CD Kritik Progressive Newsletter Nr.40 (06/2002)

Electrum - Standard deviation
(46:23, Net Dot Music, 2002)

Über zwei Mails in der Rush Mailing List "The National Midnight Star" kamen Electrum 1996 zusammen. So fanden sich über einige Umwege letztendlich drei Musiker - Bassist Gino Foti, Schlagzeuger Joe Musmanno, Gitarrist Dave Kulju - deren gemeinsame Experimentierfreudigkeit und Vorliebe an instrumentaler Musik mit ungeraden Takten und unorthodoxer Betrachtungen sie von Anfang an verband. "Standard deviation" ist nach dem 98er Werk "Frames of mind", das zweite Album der Band aus Michigan. Natürlich kommt einem bei einer Power Trio Besetzung und der logischen Verbindung zur Rush Mailing List als erster Vergleich der Dreier aus Toronto in den Sinn. Und ganz so falsch liegt man dabei nicht, auch wenn sich bei Electrum logischerweise nur Inspirationen wiederspiegeln, die Band eine ganz eigene Identität verfolgt. Durch die Hinzunahme von Keyboards und MIDI Pedals kommt der gehörige Schub an instrumentaler Tiefe und Vielschichtigkeit dazu, der bei Electrum aus Versatzstücken aus melodischem Progressive Rock, klassischen Einflüssen, sowie leichtem Jazz Rock Einschlag besteht.

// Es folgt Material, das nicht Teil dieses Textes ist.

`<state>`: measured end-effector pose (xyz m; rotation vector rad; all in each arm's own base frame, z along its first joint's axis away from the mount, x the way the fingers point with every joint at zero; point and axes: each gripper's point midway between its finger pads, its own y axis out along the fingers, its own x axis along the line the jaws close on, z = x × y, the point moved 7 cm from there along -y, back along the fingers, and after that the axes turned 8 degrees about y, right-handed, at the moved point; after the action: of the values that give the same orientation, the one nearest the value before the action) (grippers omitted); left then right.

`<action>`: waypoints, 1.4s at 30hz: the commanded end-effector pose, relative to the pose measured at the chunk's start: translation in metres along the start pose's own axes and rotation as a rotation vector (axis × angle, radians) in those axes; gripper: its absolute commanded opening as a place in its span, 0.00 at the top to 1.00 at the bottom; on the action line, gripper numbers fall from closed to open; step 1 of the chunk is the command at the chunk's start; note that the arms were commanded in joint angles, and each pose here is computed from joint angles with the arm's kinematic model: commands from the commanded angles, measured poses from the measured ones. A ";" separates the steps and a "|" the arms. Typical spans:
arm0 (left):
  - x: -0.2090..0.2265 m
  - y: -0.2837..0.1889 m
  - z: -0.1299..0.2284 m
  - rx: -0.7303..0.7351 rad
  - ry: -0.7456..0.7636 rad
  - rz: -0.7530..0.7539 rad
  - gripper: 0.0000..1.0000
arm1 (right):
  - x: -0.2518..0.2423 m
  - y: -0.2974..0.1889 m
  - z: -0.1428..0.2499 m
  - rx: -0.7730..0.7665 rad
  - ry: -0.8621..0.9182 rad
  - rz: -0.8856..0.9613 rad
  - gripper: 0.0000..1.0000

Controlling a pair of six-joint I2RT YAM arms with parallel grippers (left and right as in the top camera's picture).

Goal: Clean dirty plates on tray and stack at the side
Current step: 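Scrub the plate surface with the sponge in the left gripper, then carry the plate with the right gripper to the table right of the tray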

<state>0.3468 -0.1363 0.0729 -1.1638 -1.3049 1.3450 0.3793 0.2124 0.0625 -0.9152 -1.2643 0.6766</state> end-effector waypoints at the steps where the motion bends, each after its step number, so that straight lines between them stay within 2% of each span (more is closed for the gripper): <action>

Es gibt fast keine Frickelorgien, sondern die drei Amerikaner stellen vielmehr den Song, das homogene Zusammenspiel in den Vordergrund, der Bandgedanke ist das übergeordnete Element, der somit die Einzelleistung in den Hintergrund drängt. Dadurch gerät "Standard deviation" aber keinesfalls zu einem langweiligen Instrumentalalbum ohne Esprit, denn die Instrumentalisten lassen bei Gelegenheit durchaus ihr Können aufblitzen, lassen es auch mal krachen, wobei diese Art seine Musik zu präsentieren, dem Album sichtlich gut tut. Doch trotz der gelungenen Mischung aus Rock, Härte, Virtuosität auf der einen, sowie sinfonischen Elementen, Melodik, Songdienlichkeit auf der anderen Seite fehlt den Songs der letzte Pfiff, der zündende Gedanke. Das Album ist bestens produziert, die Lieder fließen souverän voran, aber Wiedererkennungsmomente graben sich wegen der unterschwellig unspektakulären Spielweise nur spärlich in die Gedanken ein. Wer auf souverän gespielten Instrumental Progressive Rock steht, sollte aber auf jeden Fall bei Electrum ein Ohr riskieren, denn diese Band hat vom Können her einiges auf dem Kasten.